■ What to do
Write out the listing below without alteration, omitting its pictures.

■ Information provided
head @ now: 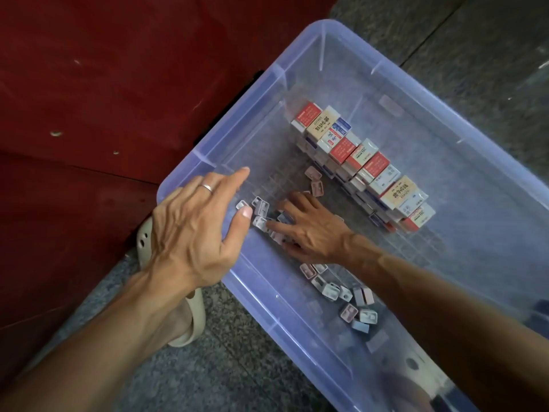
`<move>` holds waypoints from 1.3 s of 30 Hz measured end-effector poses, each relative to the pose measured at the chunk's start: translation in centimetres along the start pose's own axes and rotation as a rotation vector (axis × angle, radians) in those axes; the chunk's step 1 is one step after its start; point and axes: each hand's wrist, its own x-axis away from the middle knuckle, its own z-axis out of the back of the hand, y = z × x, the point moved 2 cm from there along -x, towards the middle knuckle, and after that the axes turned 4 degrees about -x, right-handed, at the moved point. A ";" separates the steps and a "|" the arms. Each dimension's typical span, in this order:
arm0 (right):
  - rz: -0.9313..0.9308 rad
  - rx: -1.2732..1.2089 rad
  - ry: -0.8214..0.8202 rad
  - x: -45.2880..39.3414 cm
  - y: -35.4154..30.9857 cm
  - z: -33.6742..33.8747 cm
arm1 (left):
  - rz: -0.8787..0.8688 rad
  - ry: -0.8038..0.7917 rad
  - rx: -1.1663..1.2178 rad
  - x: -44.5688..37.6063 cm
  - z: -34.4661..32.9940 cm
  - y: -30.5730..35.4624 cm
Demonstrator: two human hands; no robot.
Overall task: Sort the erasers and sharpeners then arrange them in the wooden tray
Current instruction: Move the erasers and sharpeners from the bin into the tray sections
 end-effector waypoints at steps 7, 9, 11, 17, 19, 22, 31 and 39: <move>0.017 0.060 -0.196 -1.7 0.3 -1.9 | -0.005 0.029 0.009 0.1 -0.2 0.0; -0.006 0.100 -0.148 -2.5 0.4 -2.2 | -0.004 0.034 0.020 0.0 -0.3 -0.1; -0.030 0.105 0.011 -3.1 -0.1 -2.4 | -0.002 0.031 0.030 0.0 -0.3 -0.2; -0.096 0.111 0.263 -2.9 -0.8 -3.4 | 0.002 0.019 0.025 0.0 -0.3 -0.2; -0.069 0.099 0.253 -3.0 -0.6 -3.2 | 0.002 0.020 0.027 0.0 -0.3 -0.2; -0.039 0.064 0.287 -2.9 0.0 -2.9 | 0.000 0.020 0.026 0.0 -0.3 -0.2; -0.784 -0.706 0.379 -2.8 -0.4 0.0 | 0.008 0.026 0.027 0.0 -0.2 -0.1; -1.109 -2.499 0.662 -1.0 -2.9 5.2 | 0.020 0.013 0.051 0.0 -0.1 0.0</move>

■ Output of the exercise
head @ now: 
`<move>` holds waypoints from 1.3 s of 30 Hz measured end-effector poses, each relative to the pose measured at the chunk's start: translation in centimetres along the start pose's own axes and rotation as a rotation vector (axis × angle, radians) in those axes; the chunk's step 1 is one step after its start; point and axes: each hand's wrist, its own x-axis away from the middle knuckle, its own z-axis out of the back of the hand, y = z × x, the point moved 2 cm from there along -x, towards the middle knuckle, and after that the axes turned 4 degrees about -x, right-handed, at the moved point. A ";" separates the steps and a "|" the arms. Each dimension's typical span, in this order:
arm0 (right):
  - rz: -0.9313..0.9308 rad
  - rx: -1.2732..1.2089 rad
  - ry: -0.8214..0.8202 rad
  - x: -45.2880..39.3414 cm
  - y: -35.4154..30.9857 cm
  - z: -33.6742..33.8747 cm
arm1 (left):
  - rz: -0.8787..0.8688 rad
  - ry: -0.8038..0.7917 rad
  - rx: -1.1663..1.2178 rad
  - x: -44.5688..37.6063 cm
  - z: -34.4661..32.9940 cm
  - y: -30.5730..35.4624 cm
Demonstrator: two human hands; no robot.
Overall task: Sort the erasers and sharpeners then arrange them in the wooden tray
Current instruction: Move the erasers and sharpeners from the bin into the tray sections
 end-effector waypoints at steps 7, 9, 11, 17, 19, 22, 31 and 39: <move>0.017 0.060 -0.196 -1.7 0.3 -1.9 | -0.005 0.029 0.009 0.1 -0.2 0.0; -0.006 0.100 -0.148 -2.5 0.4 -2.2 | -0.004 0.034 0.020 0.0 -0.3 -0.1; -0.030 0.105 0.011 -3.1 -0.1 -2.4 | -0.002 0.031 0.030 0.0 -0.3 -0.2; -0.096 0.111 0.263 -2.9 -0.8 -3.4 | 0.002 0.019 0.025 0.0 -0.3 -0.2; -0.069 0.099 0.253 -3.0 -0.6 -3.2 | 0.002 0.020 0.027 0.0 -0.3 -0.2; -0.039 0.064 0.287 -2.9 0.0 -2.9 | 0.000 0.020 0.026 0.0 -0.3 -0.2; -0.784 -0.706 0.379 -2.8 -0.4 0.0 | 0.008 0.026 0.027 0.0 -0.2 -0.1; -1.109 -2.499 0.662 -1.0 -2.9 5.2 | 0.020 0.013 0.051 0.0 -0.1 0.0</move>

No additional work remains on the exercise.